● Description of the task:
Omit the images, then repeat the listing exactly.

______________________________

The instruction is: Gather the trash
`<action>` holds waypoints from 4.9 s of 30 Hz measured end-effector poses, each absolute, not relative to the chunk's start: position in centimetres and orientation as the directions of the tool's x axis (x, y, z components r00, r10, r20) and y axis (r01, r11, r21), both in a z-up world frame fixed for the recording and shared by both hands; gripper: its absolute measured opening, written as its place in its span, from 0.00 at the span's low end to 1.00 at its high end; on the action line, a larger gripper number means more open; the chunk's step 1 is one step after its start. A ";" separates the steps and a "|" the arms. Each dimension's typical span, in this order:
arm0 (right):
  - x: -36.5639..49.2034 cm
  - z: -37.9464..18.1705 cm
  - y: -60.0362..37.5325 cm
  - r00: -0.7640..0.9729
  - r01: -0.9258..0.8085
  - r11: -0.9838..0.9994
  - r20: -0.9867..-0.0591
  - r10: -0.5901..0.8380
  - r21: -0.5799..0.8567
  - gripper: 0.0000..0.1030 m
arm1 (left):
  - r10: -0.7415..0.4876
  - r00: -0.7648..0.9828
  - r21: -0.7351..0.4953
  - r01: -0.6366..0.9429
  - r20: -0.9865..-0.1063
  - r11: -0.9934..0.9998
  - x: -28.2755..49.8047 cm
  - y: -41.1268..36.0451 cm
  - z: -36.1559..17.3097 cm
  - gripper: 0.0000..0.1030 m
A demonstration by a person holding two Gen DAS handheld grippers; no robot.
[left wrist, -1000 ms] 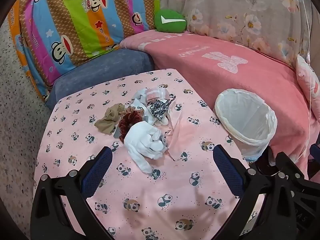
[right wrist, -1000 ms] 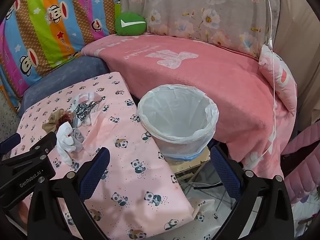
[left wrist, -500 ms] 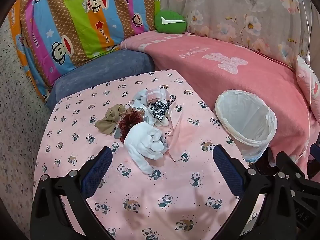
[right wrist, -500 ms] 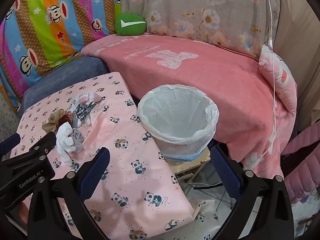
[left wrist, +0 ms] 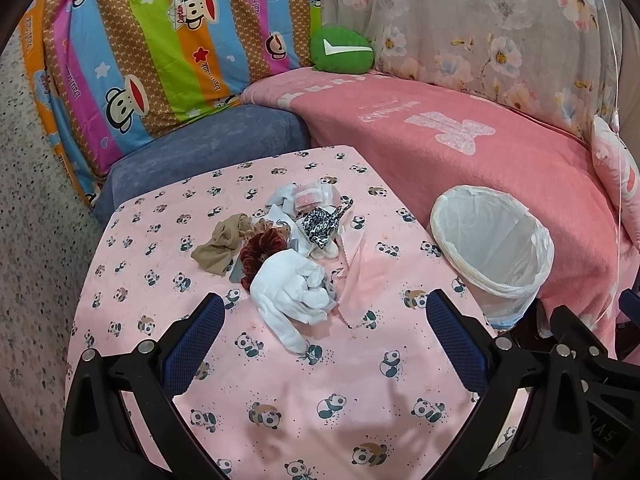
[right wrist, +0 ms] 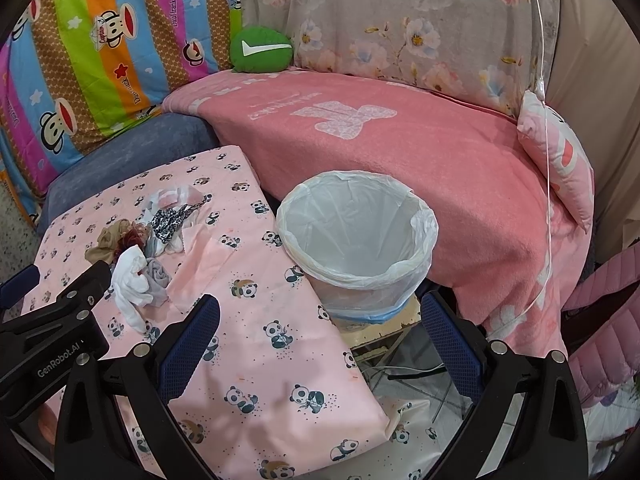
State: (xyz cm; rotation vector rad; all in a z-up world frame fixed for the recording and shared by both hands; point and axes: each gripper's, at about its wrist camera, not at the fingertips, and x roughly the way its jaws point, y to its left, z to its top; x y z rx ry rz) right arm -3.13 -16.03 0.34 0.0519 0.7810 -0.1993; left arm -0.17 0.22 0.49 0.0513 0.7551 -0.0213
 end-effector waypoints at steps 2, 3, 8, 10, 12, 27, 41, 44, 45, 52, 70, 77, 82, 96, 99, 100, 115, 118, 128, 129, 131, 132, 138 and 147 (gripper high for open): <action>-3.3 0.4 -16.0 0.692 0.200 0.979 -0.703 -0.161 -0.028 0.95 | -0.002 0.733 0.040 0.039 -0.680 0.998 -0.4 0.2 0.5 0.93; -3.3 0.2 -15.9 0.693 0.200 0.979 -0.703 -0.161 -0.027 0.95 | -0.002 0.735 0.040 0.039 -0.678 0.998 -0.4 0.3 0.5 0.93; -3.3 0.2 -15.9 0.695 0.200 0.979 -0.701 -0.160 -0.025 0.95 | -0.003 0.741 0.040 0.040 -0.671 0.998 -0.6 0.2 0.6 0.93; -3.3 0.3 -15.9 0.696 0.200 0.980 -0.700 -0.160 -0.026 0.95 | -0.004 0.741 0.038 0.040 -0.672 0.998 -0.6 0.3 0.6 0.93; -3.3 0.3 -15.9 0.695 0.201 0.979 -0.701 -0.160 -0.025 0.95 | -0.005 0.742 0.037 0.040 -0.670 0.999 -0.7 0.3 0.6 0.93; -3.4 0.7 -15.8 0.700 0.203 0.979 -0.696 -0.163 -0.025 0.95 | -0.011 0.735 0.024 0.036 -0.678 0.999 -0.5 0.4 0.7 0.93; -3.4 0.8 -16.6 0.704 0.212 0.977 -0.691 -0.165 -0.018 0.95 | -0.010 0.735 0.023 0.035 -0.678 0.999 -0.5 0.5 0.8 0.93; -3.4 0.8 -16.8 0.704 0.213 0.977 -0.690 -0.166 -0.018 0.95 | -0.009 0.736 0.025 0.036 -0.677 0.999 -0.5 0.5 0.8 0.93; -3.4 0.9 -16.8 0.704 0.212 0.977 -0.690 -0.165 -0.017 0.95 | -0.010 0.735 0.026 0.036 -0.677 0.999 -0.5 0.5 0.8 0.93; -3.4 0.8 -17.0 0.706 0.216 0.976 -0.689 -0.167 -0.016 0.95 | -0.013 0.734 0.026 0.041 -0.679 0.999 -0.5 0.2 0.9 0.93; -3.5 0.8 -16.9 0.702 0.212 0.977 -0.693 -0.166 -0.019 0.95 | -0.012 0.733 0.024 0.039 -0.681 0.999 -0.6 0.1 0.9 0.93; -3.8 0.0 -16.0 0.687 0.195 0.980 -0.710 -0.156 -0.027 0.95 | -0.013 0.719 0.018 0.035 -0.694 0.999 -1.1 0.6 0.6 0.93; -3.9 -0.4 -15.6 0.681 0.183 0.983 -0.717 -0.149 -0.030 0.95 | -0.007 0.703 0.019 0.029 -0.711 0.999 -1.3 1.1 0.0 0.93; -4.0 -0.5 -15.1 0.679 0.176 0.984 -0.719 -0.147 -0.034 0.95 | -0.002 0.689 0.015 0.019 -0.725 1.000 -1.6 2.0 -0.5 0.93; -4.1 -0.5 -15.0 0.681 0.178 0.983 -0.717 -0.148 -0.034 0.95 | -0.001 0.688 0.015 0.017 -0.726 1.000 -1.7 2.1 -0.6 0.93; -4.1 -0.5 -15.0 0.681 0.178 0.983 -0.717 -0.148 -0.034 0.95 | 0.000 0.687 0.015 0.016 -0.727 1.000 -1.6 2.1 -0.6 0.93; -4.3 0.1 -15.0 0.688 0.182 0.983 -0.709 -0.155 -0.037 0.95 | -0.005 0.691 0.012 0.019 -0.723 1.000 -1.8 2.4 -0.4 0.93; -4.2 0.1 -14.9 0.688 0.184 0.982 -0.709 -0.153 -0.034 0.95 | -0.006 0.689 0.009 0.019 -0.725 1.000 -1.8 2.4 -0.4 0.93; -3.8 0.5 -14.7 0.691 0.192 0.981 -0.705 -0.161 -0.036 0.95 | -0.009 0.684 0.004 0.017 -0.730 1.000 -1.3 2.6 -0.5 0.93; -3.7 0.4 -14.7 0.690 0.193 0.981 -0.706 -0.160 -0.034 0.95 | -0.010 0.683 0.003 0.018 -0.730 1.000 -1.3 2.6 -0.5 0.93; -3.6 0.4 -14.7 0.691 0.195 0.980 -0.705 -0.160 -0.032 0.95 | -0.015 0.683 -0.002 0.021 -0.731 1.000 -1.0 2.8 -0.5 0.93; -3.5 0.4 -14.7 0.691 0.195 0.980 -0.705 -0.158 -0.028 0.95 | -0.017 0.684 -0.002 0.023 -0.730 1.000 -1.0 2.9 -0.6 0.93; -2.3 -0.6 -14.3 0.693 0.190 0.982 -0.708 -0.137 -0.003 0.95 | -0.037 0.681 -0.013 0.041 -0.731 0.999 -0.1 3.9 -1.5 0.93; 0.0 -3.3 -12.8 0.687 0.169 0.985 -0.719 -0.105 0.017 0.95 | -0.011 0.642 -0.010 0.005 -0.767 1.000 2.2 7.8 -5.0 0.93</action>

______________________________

● Exercise answer:
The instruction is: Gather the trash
`<action>` holds waypoints from 4.9 s of 30 Hz measured end-effector poses, each absolute, not relative to the chunk's start: position in centimetres and orientation as the directions of the tool's x axis (x, y, z components r00, r10, r20) and y axis (r01, r11, r21), both in a z-up world frame fixed for the recording and shared by both hands; gripper: its absolute measured opening, written as its place in its span, from 0.00 at the span's low end to 1.00 at its high end; on the action line, a larger gripper number means more open; the chunk's step 1 is one step after its start. A ";" separates the steps and a "|" the arms. Each dimension's typical span, in this order:
arm0 (right):
  - x: -36.5639..49.2034 cm
  - z: -37.9464..18.1705 cm
  - y: -60.0362..37.5325 cm
  - r00: -0.7640..0.9729
  - r01: -0.9258..0.8085
  - r11: -0.9838..0.9994
  - r20: -0.9867..-0.0591
  - r10: -0.5901..0.8380
  - r21: -0.5799..0.8567
  - gripper: 0.0000..0.1030 m
arm1 (left):
  - r10: -0.7415..0.4876
  - r00: -0.7648..0.9828
  - r21: -0.7351..0.4953
  - r01: -0.6366..0.9429
  - r20: -0.9865..-0.1063
  - r11: -0.9934..0.9998
  - x: -28.2755..49.8047 cm
  - y: -41.1268..36.0451 cm
  - z: -36.1559..17.3097 cm
  - gripper: 0.0000..0.1030 m
A demonstration by a person holding two Gen DAS handheld grippers; no robot.
[left wrist, -1000 ms] 
[right wrist, -1000 ms] 
[left wrist, -500 ms] 
[right wrist, -500 ms] 
[left wrist, +0 ms] 
[right wrist, +0 ms] 
State: (xyz cm; rotation vector rad; all in a z-up world frame fixed for the recording and shared by both hands; point and axes: each gripper's, at about its wrist camera, not at the fingertips, and x roughly the way its jaws point, y to its left, z to its top; x y z rx ry rz) right arm -3.13 -16.03 0.34 0.0519 0.7810 -0.1993; left arm -0.17 0.22 0.49 0.0513 0.7551 -0.0213
 end-effector waypoints at steps 2, 3, 8, 10, 12, 27, 41, 44, 45, 52, 70, 77, 82, 96, 99, 100, 115, 118, 128, 129, 131, 132, 138 and 147 (gripper high for open): <action>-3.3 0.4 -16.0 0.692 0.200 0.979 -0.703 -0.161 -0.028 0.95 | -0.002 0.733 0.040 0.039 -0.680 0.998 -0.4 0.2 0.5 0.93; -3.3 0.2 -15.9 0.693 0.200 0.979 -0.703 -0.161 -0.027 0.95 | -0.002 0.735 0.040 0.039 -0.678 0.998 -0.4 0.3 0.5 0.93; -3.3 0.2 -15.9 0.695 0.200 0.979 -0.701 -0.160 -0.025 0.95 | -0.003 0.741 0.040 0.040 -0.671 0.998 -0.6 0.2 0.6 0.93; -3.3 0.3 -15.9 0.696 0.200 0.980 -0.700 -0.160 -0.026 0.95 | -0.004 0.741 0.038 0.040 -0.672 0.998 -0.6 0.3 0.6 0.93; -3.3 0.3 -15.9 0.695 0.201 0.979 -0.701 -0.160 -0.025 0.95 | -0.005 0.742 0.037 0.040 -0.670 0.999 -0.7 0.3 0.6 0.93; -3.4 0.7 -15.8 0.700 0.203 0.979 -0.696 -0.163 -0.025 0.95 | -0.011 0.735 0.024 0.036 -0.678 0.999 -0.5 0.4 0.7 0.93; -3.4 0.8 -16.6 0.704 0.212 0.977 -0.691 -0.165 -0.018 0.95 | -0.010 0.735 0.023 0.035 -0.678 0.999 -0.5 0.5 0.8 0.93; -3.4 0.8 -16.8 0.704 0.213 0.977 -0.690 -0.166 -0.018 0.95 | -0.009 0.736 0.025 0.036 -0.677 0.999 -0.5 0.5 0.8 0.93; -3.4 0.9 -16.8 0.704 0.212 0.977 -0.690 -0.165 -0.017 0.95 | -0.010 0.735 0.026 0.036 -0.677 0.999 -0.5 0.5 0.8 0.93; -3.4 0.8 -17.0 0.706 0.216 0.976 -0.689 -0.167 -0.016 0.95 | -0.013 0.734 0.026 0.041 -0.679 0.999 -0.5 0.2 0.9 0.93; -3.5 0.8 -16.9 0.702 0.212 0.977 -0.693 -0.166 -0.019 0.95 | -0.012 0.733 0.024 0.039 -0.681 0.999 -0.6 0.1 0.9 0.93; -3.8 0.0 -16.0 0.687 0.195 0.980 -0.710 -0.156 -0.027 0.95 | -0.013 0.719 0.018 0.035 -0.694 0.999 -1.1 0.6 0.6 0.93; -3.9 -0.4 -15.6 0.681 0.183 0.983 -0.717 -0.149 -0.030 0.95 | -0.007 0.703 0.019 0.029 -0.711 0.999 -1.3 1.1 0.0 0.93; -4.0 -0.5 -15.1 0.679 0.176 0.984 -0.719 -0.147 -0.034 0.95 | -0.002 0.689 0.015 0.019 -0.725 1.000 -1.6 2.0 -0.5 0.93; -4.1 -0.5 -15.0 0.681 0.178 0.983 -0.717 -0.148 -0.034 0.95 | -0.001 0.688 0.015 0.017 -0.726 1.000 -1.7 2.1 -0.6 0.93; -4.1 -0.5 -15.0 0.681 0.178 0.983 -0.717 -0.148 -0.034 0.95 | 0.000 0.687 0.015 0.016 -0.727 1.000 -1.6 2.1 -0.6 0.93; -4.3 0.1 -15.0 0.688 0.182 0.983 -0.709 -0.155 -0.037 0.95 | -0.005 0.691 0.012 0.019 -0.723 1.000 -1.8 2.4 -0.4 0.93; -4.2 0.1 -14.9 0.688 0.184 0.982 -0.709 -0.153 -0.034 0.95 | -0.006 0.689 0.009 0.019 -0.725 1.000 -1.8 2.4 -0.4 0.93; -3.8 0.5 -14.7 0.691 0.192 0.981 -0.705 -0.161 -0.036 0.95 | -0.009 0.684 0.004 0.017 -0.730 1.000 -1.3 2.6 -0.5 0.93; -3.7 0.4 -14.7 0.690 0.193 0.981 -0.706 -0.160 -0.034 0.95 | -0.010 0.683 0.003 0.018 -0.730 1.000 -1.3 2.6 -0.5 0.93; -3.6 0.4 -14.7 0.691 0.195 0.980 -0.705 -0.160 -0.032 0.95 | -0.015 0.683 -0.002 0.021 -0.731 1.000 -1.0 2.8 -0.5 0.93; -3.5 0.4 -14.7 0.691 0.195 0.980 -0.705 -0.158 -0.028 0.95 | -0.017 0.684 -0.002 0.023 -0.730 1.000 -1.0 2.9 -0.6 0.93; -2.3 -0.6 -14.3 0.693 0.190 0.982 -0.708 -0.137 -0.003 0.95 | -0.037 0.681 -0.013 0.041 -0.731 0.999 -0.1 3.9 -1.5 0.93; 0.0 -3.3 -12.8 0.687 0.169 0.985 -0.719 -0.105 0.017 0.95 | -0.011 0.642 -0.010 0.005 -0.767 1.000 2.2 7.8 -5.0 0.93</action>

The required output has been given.